Could the lines from the one containing "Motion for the" through the end of the material below be returned exactly, with nothing else?

<<<<

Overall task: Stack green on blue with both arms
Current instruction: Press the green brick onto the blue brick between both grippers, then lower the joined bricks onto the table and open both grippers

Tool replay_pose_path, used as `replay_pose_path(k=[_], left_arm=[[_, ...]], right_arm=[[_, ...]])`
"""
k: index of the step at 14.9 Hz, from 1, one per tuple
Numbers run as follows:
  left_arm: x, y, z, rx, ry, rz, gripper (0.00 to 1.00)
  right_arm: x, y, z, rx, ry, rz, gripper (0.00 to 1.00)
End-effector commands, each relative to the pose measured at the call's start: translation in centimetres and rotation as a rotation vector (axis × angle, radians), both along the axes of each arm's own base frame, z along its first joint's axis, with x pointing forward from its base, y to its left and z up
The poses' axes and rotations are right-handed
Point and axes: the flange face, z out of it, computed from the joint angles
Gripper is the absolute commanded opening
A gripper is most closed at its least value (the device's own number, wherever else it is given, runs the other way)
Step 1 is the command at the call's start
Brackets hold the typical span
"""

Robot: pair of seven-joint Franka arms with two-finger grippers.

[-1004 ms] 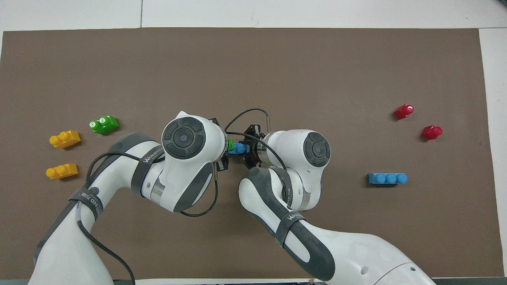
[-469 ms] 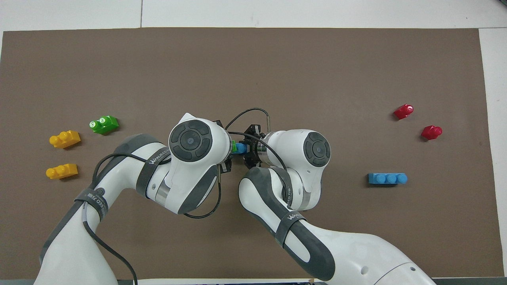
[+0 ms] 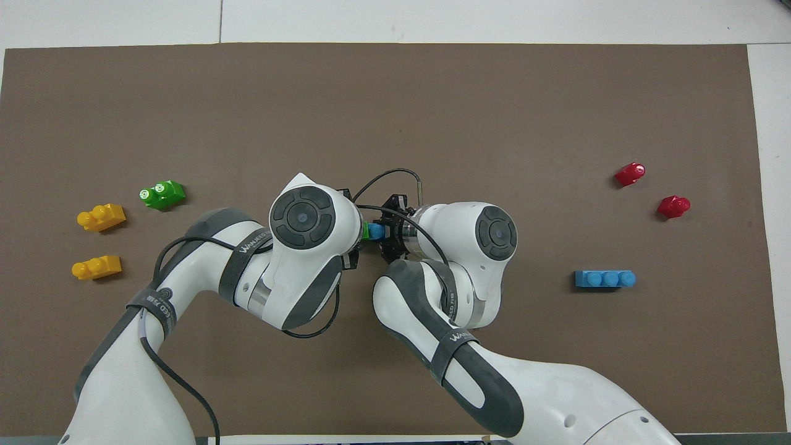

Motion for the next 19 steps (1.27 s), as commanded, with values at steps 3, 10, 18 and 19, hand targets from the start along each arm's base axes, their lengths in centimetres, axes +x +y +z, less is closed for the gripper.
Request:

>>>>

• _Reply_:
Motion for the next 19 steps (1.27 s), as commanded, with values at steps 3, 10, 18 and 19, hand targets from the start along each arm's base axes, their lengths in centimetres, axes +x +y +z, less is closed for the gripper.
Request:

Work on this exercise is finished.